Then in 2013 we planned and ran our first Writing Yoga Retreat. It ended up being quite small, just 6 people, but it. was. fabulous! Last year we offered the retreat again, and we reached our goal of having 10 people register. We smoothed out some of the bumps from our first year, added a couple of things, and the result? Another fabulous weekend. This year we’ve capped our registration at 15 participants. Stefanie and I like leading to a small group, the intimacy of it, having the opportunity to interact with our participants one on one.

But instead of me blabbing on and on about how terrific I think the Writing Yoga Retreat is, let me share what two of last year’s participants had to say…

This is from Pete Magsig, a writer from Illinois:

I was listening to Lily Allen’s Sheezus the other day, which happened to be the album I bought before the workshop, and the total-bubblegum-pop song “Air Balloon” flashed me back to last year. I suddenly remembered that I had this crazy burst of creativity following the workshop. It was huge, and on all fronts: music, writing, programming, and making things. That’s worth it right there. But the weekend also affords me the opportunity to brush shoulders with the business of writing. The editors dinner makes the whole “getting published” thing real, and my sit-down with you, Linda, was invaluable. These are things I do not have access to in my own writer’s circles. Other memories: I really loved the “readings” dinner. The “get inside your character’s skin” exercise was memorable. Sitting around and just talking. And there was one moment on the last day when we were doing yoga inside that really unleashed some mind-body catharsis for me. You know, the more I think about it, the whole weekend pretty much rocked.

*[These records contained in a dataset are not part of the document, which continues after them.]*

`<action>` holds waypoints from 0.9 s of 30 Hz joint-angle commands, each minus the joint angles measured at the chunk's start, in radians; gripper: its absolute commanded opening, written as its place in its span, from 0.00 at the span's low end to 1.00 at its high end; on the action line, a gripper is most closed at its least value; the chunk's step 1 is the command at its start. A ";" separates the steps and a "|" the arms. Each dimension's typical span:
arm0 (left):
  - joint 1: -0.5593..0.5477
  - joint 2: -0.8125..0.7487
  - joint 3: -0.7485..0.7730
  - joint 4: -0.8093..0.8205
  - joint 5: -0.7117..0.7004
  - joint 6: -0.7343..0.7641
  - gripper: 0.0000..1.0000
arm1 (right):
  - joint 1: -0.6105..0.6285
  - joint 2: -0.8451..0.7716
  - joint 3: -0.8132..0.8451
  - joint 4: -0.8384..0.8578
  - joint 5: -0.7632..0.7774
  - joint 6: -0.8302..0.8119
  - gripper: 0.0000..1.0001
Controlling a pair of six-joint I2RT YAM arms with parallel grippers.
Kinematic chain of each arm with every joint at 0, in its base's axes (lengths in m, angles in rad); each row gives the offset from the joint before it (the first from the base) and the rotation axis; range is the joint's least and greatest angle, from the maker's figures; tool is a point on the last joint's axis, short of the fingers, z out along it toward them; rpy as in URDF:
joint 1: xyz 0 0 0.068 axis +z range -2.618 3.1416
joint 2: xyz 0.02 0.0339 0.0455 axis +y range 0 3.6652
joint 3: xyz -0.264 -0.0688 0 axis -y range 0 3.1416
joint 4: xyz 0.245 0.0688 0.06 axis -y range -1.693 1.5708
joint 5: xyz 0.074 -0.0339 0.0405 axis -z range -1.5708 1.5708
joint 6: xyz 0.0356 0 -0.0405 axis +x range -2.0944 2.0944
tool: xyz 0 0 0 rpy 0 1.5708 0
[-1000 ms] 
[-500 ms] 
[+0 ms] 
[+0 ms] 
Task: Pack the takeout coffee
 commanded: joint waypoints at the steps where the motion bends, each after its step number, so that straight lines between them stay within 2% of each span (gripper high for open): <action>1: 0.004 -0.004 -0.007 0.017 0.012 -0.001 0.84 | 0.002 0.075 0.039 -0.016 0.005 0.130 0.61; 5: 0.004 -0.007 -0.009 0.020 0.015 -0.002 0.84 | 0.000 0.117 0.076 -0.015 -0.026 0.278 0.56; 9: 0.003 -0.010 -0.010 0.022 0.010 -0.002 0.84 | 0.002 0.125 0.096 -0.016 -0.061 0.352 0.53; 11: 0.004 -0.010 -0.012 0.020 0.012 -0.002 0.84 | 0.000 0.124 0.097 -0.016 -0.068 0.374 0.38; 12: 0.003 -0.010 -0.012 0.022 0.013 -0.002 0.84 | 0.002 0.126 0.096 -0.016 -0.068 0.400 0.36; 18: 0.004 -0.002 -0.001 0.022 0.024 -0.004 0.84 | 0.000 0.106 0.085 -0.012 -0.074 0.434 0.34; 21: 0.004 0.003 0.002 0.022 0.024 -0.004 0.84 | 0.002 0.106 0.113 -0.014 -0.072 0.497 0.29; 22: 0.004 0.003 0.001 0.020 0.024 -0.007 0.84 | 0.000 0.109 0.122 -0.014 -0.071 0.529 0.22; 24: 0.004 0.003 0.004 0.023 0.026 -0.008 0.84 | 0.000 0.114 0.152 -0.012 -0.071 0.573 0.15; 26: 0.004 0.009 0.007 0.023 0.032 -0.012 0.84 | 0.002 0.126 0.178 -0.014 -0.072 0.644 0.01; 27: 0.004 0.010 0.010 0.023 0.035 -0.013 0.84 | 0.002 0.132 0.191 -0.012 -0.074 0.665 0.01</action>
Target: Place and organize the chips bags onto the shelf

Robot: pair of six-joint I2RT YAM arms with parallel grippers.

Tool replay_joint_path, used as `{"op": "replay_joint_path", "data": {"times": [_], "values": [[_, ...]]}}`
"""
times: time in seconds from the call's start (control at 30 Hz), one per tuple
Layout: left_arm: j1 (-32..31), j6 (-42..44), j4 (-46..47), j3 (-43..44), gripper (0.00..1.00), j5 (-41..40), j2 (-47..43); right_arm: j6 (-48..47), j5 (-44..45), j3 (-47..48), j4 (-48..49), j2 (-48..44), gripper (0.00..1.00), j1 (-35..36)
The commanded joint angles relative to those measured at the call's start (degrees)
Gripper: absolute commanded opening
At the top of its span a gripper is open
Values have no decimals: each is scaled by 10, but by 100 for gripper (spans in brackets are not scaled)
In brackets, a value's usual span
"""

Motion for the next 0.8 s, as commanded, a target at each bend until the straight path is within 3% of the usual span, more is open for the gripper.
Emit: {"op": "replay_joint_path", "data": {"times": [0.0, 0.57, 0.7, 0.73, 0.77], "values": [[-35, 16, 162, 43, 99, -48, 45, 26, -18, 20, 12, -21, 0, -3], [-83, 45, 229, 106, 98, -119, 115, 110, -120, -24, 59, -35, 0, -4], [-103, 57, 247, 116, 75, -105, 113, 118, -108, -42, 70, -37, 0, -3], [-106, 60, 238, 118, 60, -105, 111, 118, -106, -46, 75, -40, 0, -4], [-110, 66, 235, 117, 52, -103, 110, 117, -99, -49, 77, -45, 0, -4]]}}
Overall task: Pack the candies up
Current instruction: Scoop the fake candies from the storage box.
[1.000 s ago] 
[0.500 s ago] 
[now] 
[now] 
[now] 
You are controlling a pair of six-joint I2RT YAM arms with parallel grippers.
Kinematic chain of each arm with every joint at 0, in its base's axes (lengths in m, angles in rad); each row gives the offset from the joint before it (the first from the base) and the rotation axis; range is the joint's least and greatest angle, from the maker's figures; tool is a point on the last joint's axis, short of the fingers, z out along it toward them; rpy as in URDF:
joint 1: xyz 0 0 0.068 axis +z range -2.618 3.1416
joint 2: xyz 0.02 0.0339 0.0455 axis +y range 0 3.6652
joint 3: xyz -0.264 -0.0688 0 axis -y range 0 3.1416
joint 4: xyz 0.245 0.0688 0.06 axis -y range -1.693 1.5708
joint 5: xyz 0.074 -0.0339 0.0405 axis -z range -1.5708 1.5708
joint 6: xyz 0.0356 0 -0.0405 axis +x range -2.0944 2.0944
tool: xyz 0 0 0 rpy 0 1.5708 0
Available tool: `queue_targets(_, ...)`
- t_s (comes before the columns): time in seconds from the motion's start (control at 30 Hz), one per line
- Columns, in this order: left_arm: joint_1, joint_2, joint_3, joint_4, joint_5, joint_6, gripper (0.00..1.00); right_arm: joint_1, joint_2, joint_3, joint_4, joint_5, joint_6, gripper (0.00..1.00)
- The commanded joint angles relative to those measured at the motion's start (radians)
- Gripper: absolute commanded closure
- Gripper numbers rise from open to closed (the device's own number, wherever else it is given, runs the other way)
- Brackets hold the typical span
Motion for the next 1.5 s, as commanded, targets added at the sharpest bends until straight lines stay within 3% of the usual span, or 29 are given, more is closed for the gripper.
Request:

And this from children’s book author Lisa Rose:

A lot of times I feel like conferences and retreats are one big race to see how many people I can meet and impress to further my career. The Writing Yoga Retreat is the opposite. You make connections with people not because they have a title, a best-selling book, or an award, but because you share a common love of writing and also move through life as a yogi. Yoga means “to come together” and that’s what we do as writing yogis. It doesn’t matter what genre we are or how many poses we can or cannot do. We come together to support each other on the mat and on the page. We just know that we are better together.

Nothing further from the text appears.